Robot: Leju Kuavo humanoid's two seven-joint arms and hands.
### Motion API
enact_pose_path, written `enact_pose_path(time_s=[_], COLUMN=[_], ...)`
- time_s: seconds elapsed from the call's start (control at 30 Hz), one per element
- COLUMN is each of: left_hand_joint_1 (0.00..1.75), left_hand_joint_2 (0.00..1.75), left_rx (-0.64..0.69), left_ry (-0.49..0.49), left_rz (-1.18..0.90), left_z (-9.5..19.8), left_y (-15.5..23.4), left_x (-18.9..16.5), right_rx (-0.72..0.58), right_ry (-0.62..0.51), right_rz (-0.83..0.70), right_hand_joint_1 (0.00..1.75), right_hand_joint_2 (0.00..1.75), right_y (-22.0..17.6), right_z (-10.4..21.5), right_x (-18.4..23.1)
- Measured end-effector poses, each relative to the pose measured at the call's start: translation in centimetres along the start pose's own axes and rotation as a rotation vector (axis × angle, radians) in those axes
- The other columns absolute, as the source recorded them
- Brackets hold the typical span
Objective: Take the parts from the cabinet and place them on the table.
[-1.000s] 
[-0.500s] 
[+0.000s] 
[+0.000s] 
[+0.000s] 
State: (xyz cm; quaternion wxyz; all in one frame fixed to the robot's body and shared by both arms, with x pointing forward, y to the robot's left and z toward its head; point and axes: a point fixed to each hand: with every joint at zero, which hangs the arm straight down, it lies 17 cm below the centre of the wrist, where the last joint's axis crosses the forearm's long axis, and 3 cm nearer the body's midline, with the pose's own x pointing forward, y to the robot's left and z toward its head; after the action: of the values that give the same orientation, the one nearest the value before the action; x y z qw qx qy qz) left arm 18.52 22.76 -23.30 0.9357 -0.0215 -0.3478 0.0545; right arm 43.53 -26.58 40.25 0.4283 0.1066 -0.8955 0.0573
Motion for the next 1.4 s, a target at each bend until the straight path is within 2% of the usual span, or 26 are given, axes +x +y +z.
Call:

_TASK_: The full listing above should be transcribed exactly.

_WRITTEN ANSWER_:
Robot: Leju Kuavo humanoid's two seven-joint arms and hands.
### Motion API
enact_pose_path, written `enact_pose_path(time_s=[_], COLUMN=[_], ...)`
- time_s: seconds elapsed from the call's start (control at 30 Hz), one per element
- COLUMN is each of: left_hand_joint_1 (0.00..1.75), left_hand_joint_2 (0.00..1.75), left_rx (-0.64..0.69), left_ry (-0.49..0.49), left_rz (-1.18..0.90), left_z (-9.5..19.8), left_y (-15.5..23.4), left_x (-18.9..16.5), right_rx (-0.72..0.58), right_ry (-0.62..0.51), right_rz (-0.83..0.70), right_hand_joint_1 (0.00..1.75), right_hand_joint_2 (0.00..1.75), right_y (-22.0..17.6), right_z (-10.4..21.5), right_x (-18.4..23.1)
- Measured end-effector poses, each relative to the pose measured at the call's start: translation in centimetres along the start pose's own axes and rotation as a rotation vector (axis × angle, radians) in those axes
- The other columns absolute, as the source recorded them
- Brackets hold the typical span
Objective: Take the parts from the cabinet and place them on the table.
[-1.000s] 
[-0.500s] 
[+0.000s] 
[+0.000s] 
[+0.000s] 
State: (xyz cm; quaternion wxyz; all in one frame fixed to the robot's body and shared by both arms, with x pointing forward, y to the robot's left and z toward its head; point and axes: a point fixed to each hand: with every joint at zero, which hangs the arm straight down, it lies 17 cm below the centre of the wrist, where the last joint's axis crosses the forearm's long axis, and 3 cm nearer the body's midline, with the pose's own x pointing forward, y to the robot's left and z toward its head; after the action: of the values that give the same orientation, the one nearest the value before the action; x y z qw qx qy qz) left arm 18.52 22.76 -23.30 0.9357 -0.0215 -0.3478 0.0545; right arm 43.53 -26.58 40.25 0.4283 0.1066 -0.8955 0.0573
Motion for the next 1.4 s, a target at each bend until the straight path is within 2% of the usual span, or 26 are given, axes +x +y +z.
Call:

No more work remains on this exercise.